Less than two-thirds of U.S. college students graduate within six years. Imagine the waste of educational resources, and the students' money and time, when they come out unable to qualify for a good job or work in the field they'd chosen.

For that matter, education inflation doesn't just affect students at this level. More jobs that used to require a bachelor's degree now additionally require a master's degree.

Ironically, one of the reasons for the degree inflation was that more high school students were attending college, leading employers to feel that they no longer were hiring the cream by hiring college graduates. Some of the graduate degrees indicate crucial training, such as in specific engineering or healthcare-related fields. But they have been adopted more as requirements for jobs in public policy or international relations or working in a museum and so forth.

It's been fine for employers and terrific for universities, which fill seats and rake in more tuition money. But it's been hard financially on students; professional degrees come with less financial aid so the net price is higher than for undergraduate school. And it cuts into their earning years.

The Swiss model might not translate perfectly to U.S. soil — a voluntary model would work better than Switzerland's tough testing system for college-prep track, and there would have to be strict monitoring to ensure that Black and Latino students are well-represented among those headed for college — but it shows us some of what we're missing in our educational system:

Robust, quality public schools starting with preschool; a concerted effort to bring employers into the education mix; a college system that might enroll a smaller percentage of high school graduates but that  grants far more of them  a degree, and at low or no tuition cost; an apprenticeship system that gives high school studies more relevance and prepares students with empowering real-life skills for jobs that now require a college degree. Tech companies such as Apple already have shown themselves to be more willing to forgo a bachelor's degree; it makes sense for a company founded by a college dropout.
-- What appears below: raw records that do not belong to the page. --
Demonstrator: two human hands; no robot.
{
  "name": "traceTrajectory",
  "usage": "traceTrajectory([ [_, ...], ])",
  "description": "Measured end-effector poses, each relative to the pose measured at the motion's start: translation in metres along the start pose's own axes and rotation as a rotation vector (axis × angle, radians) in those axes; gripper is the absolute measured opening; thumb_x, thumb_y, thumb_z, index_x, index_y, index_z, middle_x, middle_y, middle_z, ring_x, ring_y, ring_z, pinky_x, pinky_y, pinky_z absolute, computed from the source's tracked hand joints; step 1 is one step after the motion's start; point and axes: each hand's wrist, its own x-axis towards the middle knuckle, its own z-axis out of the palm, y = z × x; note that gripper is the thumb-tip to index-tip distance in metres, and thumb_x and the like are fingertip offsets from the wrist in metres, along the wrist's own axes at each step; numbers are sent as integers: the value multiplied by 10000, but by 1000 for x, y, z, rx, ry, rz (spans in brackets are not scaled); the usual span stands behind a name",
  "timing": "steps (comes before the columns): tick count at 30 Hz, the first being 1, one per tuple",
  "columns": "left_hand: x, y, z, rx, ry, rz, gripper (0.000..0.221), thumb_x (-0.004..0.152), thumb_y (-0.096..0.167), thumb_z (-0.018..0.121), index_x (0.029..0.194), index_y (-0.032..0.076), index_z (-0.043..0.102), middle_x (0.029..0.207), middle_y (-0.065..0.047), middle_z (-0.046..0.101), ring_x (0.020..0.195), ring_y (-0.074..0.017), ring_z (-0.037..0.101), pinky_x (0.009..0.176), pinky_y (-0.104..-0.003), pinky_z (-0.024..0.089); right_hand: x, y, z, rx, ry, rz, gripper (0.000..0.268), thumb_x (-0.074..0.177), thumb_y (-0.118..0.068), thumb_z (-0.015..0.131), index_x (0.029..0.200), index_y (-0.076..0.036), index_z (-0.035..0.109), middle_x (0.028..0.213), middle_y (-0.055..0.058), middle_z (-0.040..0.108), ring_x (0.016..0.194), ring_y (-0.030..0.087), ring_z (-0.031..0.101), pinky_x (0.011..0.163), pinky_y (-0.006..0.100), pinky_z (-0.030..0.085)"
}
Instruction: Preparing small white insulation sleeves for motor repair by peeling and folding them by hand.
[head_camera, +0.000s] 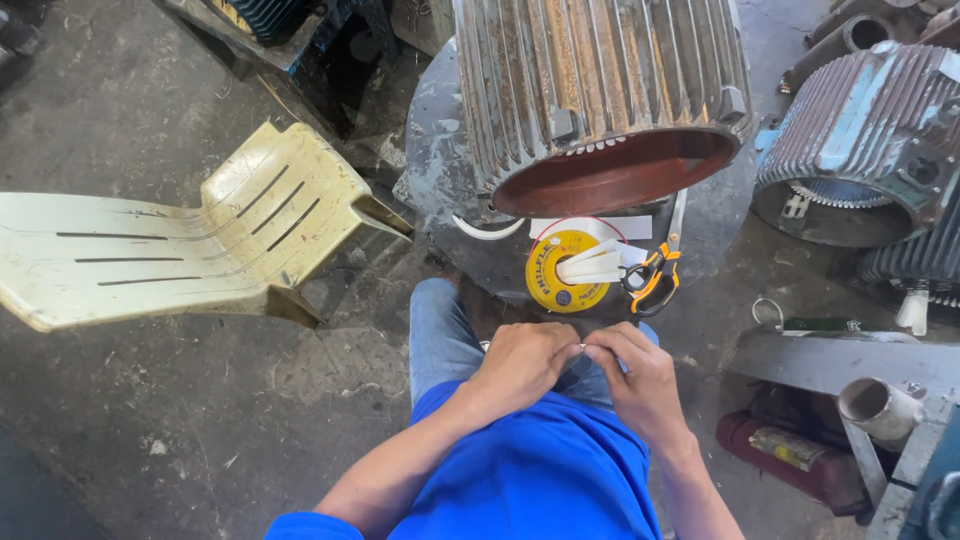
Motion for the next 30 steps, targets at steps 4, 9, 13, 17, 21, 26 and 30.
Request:
traceTrajectory([
  [4, 6, 2, -1, -83, 51, -8, 185, 1054, 67, 621, 979, 26, 785, 751, -115, 735, 698, -279, 748, 659, -363, 591, 6, 0, -8, 166, 28, 92, 41, 950, -98, 804, 979, -85, 830, 800, 73, 734, 703, 168, 699, 696, 341, 584],
  [9, 13, 2, 11, -208, 230, 71, 149, 1066, 92, 651, 985, 63, 772, 725, -104, 710, 709, -311, 757, 622, -384, 604, 6, 12, -3, 551, 152, 172, 102, 1021, -15, 722, 1052, 55, 789, 927, 180, 738, 736, 193, 704, 718, 358, 618],
  [13, 15, 3, 16, -203, 240, 56, 144, 1065, 114, 658, 982, 59, 762, 702, -131, 707, 713, -350, 757, 620, -421, 607, 16, 4, -6, 258, 173, 98, 130, 1034, -58, 732, 951, 12, 804, 807, 113, 706, 677, 179, 681, 675, 320, 568],
  [17, 16, -3, 22, -256, 259, 30, 133, 1077, 128, 652, 1029, 95, 772, 720, -98, 719, 738, -307, 762, 655, -390, 611, 16, 3, -2, 256, 175, 123, 150, 1082, -93, 691, 1010, 8, 775, 829, 113, 704, 729, 181, 692, 696, 330, 573],
  [21, 15, -10, 25, -369, 299, 27, 134, 1088, 133, 660, 1082, 95, 788, 754, -84, 747, 766, -263, 764, 691, -359, 612, 5, 14, 5, 523, 140, 233, 312, 1066, -91, 676, 1313, 100, 679, 1051, 169, 712, 901, 189, 721, 788, 353, 636],
  [26, 12, -16, 36, -546, 302, -52, 115, 1075, 92, 678, 1084, 54, 786, 782, -138, 780, 679, -208, 727, 644, -332, 608, 0, 13, 16, 570, 134, 177, 207, 1060, -63, 681, 1195, 80, 746, 1089, 215, 724, 871, 207, 695, 734, 378, 638],
  [30, 11, -18, 44, -589, 276, -57, 97, 1057, 72, 700, 1048, 40, 791, 780, -143, 787, 646, -179, 707, 617, -326, 594, 1, 13, 13, 554, 185, 162, 184, 1066, -67, 687, 1157, 68, 772, 1090, 201, 727, 855, 179, 663, 734, 349, 606],
])
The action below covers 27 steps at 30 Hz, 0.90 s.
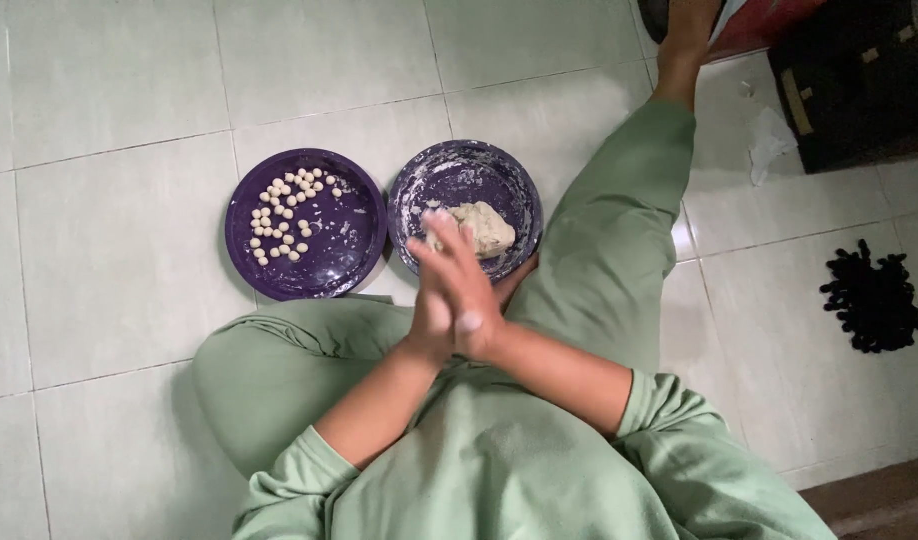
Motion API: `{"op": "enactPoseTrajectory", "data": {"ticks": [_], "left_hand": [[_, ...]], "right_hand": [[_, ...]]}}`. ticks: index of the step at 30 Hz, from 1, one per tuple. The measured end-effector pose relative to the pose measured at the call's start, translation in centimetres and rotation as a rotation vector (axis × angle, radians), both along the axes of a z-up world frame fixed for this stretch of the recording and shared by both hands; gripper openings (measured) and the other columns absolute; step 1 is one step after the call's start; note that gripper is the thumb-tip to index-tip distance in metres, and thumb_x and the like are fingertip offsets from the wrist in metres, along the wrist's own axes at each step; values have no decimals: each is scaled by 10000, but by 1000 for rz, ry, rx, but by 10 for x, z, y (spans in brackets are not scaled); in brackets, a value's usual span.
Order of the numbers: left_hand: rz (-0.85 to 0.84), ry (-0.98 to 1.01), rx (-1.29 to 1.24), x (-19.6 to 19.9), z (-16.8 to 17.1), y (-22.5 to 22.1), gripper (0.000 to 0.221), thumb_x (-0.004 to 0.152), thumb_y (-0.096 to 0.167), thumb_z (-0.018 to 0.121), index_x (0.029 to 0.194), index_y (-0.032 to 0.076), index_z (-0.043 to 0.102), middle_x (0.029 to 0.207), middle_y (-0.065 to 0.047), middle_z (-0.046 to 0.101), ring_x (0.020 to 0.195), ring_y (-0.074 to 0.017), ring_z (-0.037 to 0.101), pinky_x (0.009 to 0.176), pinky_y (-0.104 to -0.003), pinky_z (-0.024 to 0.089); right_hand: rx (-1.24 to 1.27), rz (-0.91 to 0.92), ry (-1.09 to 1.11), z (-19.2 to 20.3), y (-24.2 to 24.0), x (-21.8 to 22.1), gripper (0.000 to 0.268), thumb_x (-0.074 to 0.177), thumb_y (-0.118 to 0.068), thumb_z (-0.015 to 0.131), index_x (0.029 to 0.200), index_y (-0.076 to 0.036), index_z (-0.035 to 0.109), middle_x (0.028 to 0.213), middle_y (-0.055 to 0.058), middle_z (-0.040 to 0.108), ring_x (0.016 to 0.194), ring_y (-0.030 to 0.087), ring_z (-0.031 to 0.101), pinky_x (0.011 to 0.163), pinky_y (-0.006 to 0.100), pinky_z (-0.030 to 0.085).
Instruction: The person is pinching small pieces of dough and rolling them into small balls between their palms, placing the finished balls into a separate bowl.
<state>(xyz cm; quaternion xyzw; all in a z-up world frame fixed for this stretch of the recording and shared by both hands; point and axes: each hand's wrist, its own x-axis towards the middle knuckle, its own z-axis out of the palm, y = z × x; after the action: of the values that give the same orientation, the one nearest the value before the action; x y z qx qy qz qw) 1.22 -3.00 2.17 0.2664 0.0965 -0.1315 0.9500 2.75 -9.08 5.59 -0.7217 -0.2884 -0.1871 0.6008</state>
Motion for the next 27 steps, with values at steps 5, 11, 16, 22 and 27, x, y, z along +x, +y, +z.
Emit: {"op": "enactPoseTrajectory", "data": {"ticks": [5, 11, 16, 22, 27], "left_hand": [[87, -263, 9, 1, -41, 13, 722, 1075, 597, 228, 1644, 153, 209, 1686, -53, 248, 1501, -166, 316, 1268, -367, 165], [88, -293, 83, 1, -31, -6, 746, 1058, 614, 182, 1645, 154, 170, 1683, -38, 173, 1499, -162, 221, 1265, -369, 106], [88, -322, 136, -8, -24, -2, 764, 1046, 627, 147, 1645, 154, 140, 1682, -27, 117, 1498, -160, 150, 1263, -371, 63], [94, -348, 213, -5, -15, -15, 788, 1029, 645, 101, 1646, 154, 101, 1679, -13, 42, 1496, -157, 55, 1260, -373, 5], [92, -372, 268, -5, -9, -7, 807, 1016, 658, 66, 1646, 154, 72, 1677, -2, -14, 1494, -154, -17, 1258, -374, -39]], "right_hand": [[133, -4, 56, -23, -3, -1, 1023, 951, -737, -113, 1593, -74, 330, 1661, 206, 229, 1559, 368, 133, 1268, 512, 66], [320, 89, 149, 21, 2, -5, 1052, 936, -734, -101, 1590, 2, 270, 1671, 254, 133, 1558, 412, 134, 1280, 566, 150], [331, 77, 154, 6, 4, -12, 965, 984, -737, -12, 1620, -49, 221, 1697, 150, 157, 1586, 321, 66, 1290, 524, 28], [374, 141, 225, 22, -3, -7, 1094, 887, -786, -128, 1620, -30, 169, 1704, 202, 52, 1575, 376, 77, 1285, 578, 88], [265, 32, 197, 4, -1, -16, 1082, 935, -807, -9, 1604, 14, 211, 1697, 220, 110, 1568, 437, 92, 1262, 606, 72]]}}
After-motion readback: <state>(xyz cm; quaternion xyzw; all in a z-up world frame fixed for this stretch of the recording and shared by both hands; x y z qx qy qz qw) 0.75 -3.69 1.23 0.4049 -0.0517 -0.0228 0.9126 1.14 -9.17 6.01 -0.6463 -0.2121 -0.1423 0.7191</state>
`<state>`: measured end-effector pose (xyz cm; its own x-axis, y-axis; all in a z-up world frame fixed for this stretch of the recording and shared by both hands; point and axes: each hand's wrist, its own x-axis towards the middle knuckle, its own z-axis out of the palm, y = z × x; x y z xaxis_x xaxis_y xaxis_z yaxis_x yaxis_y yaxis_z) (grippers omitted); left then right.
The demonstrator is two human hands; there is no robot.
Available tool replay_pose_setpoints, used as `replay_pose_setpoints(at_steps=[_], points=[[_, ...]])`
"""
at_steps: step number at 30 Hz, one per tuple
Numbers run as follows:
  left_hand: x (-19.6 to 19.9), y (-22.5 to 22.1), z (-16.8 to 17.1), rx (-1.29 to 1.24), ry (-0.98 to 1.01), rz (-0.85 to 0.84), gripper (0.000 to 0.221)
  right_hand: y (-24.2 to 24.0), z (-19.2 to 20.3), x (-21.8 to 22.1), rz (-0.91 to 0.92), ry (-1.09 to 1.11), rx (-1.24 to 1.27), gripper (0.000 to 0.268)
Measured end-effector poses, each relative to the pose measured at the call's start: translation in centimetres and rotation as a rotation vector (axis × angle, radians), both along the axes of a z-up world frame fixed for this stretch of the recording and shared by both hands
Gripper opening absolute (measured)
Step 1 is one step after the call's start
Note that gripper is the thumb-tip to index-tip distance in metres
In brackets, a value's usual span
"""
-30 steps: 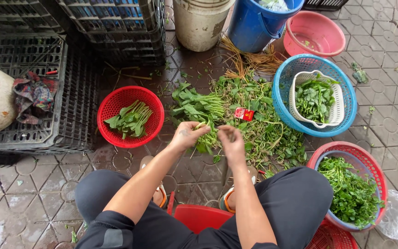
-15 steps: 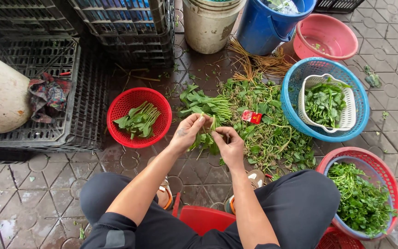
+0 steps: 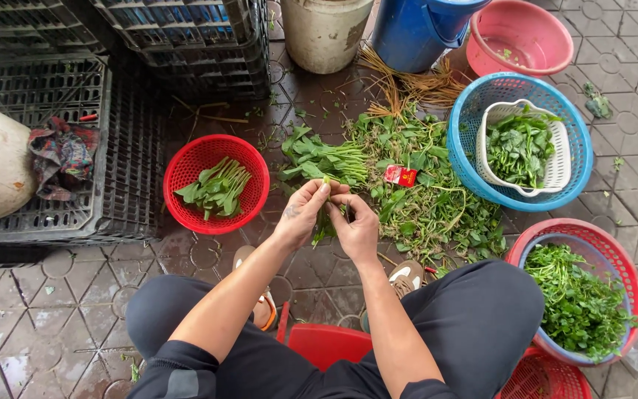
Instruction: Trimming the stems of leafy greens with a knife and placing them in a basket
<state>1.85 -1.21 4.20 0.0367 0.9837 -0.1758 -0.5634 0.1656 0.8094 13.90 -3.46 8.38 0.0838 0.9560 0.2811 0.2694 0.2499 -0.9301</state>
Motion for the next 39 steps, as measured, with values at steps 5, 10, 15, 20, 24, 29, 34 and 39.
replay_pose_setpoints(at_steps=[5,10,15,20,24,29,34,39], points=[[-1.1,0.2,1.9,0.095,0.189,0.039,0.025,1.5,-0.9,1.5,0.039,0.012,-0.055,0.012],[-5.2,1.1,11.1,0.344,0.71,0.185,0.019,5.9,-7.1,6.9,-0.221,0.105,-0.389,0.017],[-8.4,2.1,14.7,0.414,0.365,0.305,0.021,6.1,-21.1,9.4,-0.186,-0.193,-0.735,0.024],[-10.4,2.5,13.1,0.282,0.247,0.301,0.024,5.0,-38.1,11.4,-0.167,-0.615,-0.94,0.02],[-10.9,2.4,13.1,0.228,0.185,0.295,0.024,4.2,-40.9,10.5,-0.208,-0.455,-1.022,0.028],[-9.9,2.4,13.7,0.243,0.158,0.28,0.022,3.1,-35.6,8.5,-0.219,-0.099,-1.011,0.026],[-8.9,2.4,13.5,0.227,0.179,0.222,0.021,2.3,-31.9,7.6,-0.014,-0.15,-0.952,0.021],[-7.9,1.7,12.8,0.177,0.167,0.098,0.023,1.3,-24.7,6.5,-0.004,-0.055,-0.908,0.022]])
If California can turn that kind of job-sector goodwill into a partnership with academic studies, at least in model programs around the state, it could narrow social inequities, excite more students about their high school studies and spend less on four-year college education while graduating just about as many students. What we're doing now — trying to push kids into all-college-prep courses that they may not want, divorcing education from their adult futures, and raising costs — isn't working well. Time to stop doubling down on the same model.